Re: [mirrorbrain] Re: Repository delta download und Mirrorbrain 2.13

From: Peter Pöml <peter_at_poeml.de>
Date: Tue, 19 Oct 2010 17:54:17 +0200
Hi Micha,

On Tue, Oct 19, 2010 at 12:09:35PM +0200, Michael Schroeder wrote:
> On Tue, Oct 19, 2010 at 04:26:58AM +0200, Peter Pöml wrote:
> Oh yes, setting the chunk size to 65536 is just a quick hack I did.

Yup, I understood that meanwhile.

> > I have difficulty understanding the above two hunks. You append the
> > zsync hashes to the piece-wise hashes that are used in torrents and
> > metalinks? Really?
> 
> Absolutely. ;-) I needed the patch to be compatible to older
> mirrorbrain versions so I just appended the zsync hashes.
> As I said in my mail, this is just a hack to get it working again.
> I didn't want to extend the database with yet another field.

Oh, there is no reason to not touch the current zsync support - it is
experimental, documented as such, and not configured by default. IMO it
is better to improve it and make it more flexible, than to add a second
implementation which is even less flexible, and duplicates code. It also
duplicates data in the database, and CPU time in calculating the hashes.
Especially the code maintenance aspect would give me a headache. It's
not as if this project had too much manpower ;-)
 
> Btw, you really should put the hash type of the pieces in the database
> and not assume that sha-1 is always used.

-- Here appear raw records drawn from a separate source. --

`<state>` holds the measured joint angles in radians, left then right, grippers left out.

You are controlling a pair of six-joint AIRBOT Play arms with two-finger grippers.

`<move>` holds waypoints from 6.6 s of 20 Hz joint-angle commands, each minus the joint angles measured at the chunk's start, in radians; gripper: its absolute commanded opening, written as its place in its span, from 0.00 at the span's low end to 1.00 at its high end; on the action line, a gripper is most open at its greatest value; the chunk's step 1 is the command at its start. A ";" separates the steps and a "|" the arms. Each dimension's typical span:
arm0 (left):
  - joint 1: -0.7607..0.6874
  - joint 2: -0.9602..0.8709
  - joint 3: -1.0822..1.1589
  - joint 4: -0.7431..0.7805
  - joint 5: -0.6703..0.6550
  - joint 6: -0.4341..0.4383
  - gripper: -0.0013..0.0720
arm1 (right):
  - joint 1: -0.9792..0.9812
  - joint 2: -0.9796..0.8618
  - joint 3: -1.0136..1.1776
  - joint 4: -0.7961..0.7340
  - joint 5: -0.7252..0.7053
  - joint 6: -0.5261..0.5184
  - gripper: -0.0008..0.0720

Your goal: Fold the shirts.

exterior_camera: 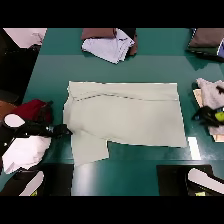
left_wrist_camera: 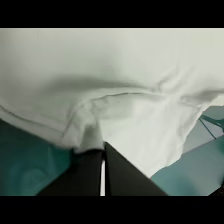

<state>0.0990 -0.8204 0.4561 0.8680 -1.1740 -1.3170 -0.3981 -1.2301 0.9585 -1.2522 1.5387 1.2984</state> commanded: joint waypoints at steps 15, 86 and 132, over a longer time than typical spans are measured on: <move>0.000 0.001 0.079 -0.011 -0.021 0.043 0.06 | 0.116 0.233 -0.385 -0.079 -0.164 0.009 0.03; -0.602 -1.304 1.501 0.019 0.132 -0.134 0.06 | 0.725 -0.471 1.097 0.537 -0.010 0.030 0.03; -0.216 -0.785 1.500 0.293 -0.135 -0.089 0.06 | 0.848 -0.927 0.884 0.785 -0.257 -0.106 0.04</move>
<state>-0.1146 -1.6051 1.9575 1.1709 -1.2995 -1.4094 0.4026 -2.1025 1.7611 -0.5217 1.2716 1.2106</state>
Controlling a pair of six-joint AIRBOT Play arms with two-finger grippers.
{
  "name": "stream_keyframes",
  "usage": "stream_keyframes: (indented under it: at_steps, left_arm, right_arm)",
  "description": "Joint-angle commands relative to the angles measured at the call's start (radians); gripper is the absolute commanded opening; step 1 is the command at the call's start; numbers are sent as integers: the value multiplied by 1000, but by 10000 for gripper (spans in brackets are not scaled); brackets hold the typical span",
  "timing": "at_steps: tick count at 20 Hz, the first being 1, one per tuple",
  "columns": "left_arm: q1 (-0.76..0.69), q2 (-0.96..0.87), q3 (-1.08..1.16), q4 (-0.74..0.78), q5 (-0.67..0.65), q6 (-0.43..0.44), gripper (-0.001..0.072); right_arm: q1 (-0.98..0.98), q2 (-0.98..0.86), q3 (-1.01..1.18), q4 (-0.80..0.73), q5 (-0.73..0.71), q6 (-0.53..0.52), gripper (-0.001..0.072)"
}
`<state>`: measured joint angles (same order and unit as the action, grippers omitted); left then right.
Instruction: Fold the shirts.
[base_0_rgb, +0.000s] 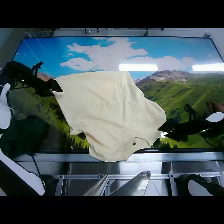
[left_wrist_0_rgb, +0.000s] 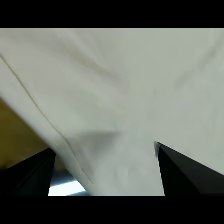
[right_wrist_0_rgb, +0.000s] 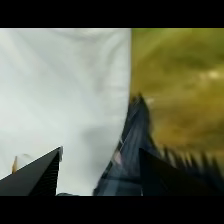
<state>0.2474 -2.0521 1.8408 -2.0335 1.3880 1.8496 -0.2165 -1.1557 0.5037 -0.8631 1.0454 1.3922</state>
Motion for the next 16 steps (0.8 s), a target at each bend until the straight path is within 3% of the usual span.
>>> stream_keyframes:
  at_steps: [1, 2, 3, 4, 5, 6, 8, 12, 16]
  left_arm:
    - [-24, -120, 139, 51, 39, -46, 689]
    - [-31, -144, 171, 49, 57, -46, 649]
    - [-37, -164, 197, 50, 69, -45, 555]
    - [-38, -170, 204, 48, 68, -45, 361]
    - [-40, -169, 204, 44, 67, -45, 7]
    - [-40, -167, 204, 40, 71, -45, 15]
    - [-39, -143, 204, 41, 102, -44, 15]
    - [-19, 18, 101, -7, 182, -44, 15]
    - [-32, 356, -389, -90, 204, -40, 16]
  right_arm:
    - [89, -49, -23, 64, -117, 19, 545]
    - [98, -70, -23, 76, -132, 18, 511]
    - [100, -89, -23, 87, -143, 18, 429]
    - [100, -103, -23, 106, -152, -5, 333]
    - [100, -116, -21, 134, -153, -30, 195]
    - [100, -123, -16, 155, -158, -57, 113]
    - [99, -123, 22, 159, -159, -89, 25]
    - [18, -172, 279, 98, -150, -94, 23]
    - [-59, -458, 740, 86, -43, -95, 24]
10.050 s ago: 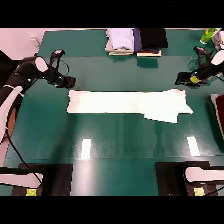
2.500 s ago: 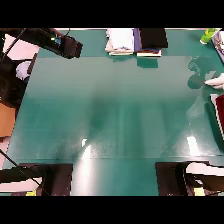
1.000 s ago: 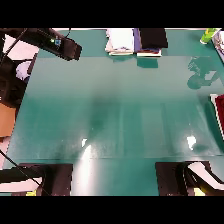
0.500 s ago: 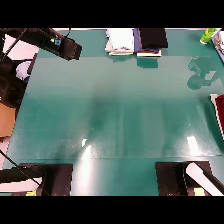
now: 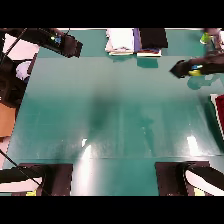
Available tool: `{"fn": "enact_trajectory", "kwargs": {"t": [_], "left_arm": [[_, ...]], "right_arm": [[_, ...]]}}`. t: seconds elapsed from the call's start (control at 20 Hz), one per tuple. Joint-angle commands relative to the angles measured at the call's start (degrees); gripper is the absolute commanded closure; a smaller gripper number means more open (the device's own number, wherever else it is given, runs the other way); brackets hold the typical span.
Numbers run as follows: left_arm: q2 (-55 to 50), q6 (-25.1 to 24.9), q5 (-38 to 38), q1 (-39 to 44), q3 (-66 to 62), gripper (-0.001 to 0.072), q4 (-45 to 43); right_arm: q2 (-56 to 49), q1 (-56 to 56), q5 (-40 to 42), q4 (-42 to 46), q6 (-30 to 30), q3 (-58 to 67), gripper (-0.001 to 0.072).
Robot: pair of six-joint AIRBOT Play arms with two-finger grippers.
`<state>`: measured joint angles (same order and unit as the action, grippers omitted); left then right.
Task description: Fold the shirts.
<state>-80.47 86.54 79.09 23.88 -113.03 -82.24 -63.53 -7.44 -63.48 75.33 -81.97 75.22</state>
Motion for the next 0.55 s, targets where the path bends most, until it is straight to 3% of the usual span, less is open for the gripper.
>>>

I disagree here. The database columns for piecewise hashes are clearly
named "sha1pieces" and "sha1piecesize" which makes sure that there is no
misunderstanding. One doesn't need to fill them or use them, of course.

Since the piecewise hashes are not used for final verification (which a
top hash is used for), there is no big incentive to offer a lot of types
of hashes here - and it could cost a lot of space anyway.

If another type of piecewise hash is added, it should obviously not go
into the wrong column but get its own.

Overloading the one column is not a good idea, just as there currently
several separate columns for different types of data in order to access
them in an efficient way. If you looked at the database scheme, you'll
have noticed that there's more than a single column named "blob". ;-)

There is a defined layer of abstraction for storing this kind of data,
and I don't think there is a need to leave that and implement a
"microformat" on a different level.

> > There already is a database field for zsync hashes, zsums, which is
> > filled with self.hb.zsums. What did prevent you from using that?
> 
> Cause I didn't want to break mirrorbrain's own zsync support.
> Compatibility...

Don't worry -- that part is very experimental still. And what would
break anyway? So scared? ;-)

> > This looks to me as if zsync checksumming is now done twice. That's a
> > waste.
> 
> Only if you use mirrorbrain's zsync support, which I don't.

If there are other reasons not to use it, except fear of breaking
it, could you explain them? Maybe there is something that I miss.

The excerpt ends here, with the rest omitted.